Data Science vs. Statistics

Posted 1 year ago | Originally written on 2 Oct 2023

Data science has become such a promiment field that it is almost impossible to get an answer that resonates across multiple sources. Typically, there will be a mention of statistics, data, coding, machine learning and, quite often, AI but occasionally sources toss in 'scientific computing' and 'the scientific method' for good measure. It seems to me that we are yet to get a clear consensus on this and the obvious consequence is a blunt impact that the field will have.

I believe the emphasis should be on 'data', as the name suggests. But we have to be careful because there are several types of data, which have a bearing on how one works on them.

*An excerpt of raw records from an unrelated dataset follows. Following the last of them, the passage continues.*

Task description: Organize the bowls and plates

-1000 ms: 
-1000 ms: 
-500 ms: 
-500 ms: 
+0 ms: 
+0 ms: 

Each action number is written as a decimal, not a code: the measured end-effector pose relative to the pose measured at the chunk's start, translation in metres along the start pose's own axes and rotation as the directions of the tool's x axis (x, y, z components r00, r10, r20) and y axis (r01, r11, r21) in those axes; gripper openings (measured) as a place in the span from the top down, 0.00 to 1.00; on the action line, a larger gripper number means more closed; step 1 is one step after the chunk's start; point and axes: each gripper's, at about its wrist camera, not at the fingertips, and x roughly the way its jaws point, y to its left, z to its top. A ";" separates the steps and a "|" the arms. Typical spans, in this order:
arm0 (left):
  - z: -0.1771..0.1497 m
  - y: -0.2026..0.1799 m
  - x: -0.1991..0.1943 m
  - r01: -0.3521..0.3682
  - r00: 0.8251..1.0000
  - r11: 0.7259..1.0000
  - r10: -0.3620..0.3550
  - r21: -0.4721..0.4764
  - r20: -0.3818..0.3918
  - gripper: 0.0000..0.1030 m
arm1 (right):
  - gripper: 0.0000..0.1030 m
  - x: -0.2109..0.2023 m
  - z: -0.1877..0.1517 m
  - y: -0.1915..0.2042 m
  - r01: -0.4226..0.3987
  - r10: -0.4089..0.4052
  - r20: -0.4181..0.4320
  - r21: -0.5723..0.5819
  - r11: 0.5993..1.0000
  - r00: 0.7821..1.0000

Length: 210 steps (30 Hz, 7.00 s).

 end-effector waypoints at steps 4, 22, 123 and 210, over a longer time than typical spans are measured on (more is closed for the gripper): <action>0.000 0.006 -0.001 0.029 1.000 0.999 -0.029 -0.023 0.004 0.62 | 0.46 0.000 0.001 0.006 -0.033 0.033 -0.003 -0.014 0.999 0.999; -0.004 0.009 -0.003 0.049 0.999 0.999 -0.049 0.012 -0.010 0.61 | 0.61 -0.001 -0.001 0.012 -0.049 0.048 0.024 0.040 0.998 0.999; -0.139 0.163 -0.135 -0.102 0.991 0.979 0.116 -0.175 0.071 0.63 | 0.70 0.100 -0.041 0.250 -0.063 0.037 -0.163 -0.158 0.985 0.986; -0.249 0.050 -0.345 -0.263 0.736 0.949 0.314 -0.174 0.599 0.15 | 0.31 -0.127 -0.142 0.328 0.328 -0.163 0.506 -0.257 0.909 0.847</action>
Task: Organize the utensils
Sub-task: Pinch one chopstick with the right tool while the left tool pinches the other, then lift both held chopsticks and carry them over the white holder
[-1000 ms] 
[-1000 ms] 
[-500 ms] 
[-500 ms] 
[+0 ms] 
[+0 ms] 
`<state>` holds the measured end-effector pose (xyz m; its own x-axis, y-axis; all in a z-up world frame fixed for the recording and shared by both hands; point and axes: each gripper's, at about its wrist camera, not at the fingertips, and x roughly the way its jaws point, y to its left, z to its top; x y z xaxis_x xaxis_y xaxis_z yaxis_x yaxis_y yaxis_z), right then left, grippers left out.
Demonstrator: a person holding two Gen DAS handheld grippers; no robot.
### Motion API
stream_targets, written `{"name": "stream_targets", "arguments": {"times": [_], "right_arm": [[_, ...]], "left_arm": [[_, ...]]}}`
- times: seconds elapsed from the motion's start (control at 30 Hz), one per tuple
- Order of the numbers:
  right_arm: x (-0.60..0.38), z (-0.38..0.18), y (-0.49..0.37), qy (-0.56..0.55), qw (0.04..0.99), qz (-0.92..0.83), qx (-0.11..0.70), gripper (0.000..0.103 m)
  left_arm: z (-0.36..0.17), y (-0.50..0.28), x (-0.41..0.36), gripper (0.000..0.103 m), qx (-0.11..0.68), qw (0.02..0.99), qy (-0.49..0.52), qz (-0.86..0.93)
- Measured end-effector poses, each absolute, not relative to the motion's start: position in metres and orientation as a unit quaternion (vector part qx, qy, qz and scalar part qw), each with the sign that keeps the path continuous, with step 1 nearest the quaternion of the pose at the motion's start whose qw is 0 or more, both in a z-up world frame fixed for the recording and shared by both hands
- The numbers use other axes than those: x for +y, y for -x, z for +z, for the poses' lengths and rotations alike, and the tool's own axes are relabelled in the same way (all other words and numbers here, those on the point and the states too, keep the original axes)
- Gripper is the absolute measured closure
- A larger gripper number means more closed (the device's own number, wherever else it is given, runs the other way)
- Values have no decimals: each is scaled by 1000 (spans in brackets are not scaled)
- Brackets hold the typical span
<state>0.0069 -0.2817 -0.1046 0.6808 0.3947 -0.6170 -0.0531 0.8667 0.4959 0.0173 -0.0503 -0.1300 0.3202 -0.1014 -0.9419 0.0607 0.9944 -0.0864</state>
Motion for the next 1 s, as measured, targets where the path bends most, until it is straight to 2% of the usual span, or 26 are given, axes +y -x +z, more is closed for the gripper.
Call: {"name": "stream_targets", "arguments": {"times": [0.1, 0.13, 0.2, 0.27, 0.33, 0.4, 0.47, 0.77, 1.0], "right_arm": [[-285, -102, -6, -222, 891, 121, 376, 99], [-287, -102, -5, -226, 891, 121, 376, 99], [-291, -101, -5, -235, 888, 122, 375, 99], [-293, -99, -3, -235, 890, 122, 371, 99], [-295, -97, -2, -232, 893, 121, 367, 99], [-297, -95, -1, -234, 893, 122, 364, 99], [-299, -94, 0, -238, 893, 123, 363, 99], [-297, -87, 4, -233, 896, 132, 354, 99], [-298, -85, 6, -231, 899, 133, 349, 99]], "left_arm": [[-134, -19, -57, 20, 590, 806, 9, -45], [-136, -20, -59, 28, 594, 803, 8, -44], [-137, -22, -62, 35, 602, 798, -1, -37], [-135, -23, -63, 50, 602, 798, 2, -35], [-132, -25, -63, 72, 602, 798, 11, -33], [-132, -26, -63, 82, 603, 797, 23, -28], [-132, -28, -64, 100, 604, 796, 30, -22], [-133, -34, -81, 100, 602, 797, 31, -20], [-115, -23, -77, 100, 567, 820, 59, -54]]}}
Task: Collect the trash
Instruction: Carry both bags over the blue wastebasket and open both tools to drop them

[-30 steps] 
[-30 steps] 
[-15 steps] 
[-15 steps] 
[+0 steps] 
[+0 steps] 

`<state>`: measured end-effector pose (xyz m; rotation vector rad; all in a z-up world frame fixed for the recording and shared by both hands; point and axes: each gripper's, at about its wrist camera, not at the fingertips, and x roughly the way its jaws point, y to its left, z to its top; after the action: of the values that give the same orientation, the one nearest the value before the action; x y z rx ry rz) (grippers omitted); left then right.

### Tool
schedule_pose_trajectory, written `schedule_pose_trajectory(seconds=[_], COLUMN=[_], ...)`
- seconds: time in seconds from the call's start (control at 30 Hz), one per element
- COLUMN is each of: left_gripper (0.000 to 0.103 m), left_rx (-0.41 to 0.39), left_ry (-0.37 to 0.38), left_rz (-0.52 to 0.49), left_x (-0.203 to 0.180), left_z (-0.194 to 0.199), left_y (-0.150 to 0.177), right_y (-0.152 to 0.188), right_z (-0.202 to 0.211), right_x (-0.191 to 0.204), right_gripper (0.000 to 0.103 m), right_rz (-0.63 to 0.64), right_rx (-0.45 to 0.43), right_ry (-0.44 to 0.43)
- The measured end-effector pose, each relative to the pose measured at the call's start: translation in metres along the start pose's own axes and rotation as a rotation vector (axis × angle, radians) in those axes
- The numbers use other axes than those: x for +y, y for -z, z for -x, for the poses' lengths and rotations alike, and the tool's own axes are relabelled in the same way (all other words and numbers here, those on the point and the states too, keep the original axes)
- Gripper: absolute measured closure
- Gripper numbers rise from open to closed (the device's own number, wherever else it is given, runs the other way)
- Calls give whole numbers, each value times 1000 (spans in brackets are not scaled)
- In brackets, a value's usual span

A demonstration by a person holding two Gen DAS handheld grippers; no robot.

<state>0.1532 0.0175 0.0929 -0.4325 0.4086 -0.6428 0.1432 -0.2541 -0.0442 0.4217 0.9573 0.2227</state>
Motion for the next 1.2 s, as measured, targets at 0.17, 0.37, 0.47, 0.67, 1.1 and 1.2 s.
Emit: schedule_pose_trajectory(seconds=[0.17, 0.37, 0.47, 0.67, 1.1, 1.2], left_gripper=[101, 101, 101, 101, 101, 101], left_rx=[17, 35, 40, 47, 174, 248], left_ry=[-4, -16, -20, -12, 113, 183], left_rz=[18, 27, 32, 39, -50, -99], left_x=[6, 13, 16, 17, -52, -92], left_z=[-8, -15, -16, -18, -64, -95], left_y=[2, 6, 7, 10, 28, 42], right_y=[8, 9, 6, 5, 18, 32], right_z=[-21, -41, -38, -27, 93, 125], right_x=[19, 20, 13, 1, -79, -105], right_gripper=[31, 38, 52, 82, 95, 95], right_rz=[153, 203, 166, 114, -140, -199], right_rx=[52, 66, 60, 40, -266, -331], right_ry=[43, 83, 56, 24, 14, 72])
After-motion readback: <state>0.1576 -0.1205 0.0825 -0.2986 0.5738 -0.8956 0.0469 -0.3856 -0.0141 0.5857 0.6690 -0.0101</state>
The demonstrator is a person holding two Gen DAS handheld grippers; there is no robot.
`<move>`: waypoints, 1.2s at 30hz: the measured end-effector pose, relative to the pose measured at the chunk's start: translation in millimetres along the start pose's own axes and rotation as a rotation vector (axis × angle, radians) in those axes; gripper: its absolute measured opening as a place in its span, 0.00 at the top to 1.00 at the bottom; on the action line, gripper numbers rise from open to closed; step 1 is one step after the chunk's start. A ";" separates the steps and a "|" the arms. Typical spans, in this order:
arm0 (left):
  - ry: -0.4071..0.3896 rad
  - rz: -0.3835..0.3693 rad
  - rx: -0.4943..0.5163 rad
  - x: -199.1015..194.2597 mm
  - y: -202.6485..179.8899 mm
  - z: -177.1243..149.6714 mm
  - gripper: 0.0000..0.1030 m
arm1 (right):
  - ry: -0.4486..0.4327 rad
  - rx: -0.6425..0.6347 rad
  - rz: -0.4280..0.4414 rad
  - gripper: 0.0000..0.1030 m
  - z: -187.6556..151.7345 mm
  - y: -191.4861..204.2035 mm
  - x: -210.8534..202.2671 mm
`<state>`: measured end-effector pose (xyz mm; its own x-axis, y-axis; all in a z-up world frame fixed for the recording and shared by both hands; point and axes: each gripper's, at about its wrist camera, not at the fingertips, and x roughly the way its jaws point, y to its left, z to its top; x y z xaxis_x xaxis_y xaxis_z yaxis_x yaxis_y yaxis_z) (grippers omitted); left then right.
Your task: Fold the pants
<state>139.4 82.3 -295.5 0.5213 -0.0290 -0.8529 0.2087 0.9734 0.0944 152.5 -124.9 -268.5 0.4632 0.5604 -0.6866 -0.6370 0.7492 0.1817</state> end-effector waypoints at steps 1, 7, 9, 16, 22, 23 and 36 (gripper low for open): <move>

I distinguish between three main types of data:

  • media: data intendend for perception (visual, aural, haptic etc.);
  • measurements: digital estimates of analog physical quantities (air pressure, wind speed, altitude, temperature etc.);
  • sequences: collations of symbols (text, DNA etc.);

I cannot think of any other type of data but if one comes to mind please drop me a line.

Next, we need to contrast between the work that would be done by a statistician and that done by a data scientist.

The role of a statistician is to impose specific theoretical frameworks on either a set of observations (usually measurements) or the results of a controlled experiment to infer something about a population. It is assumed that it is infeasible to perform the measurement or experiment on the population so that an appropriate (often random) sample is assessed for the measures of interest. Consequently, the statistician will always refer to measures of confidence about the resulting statistics.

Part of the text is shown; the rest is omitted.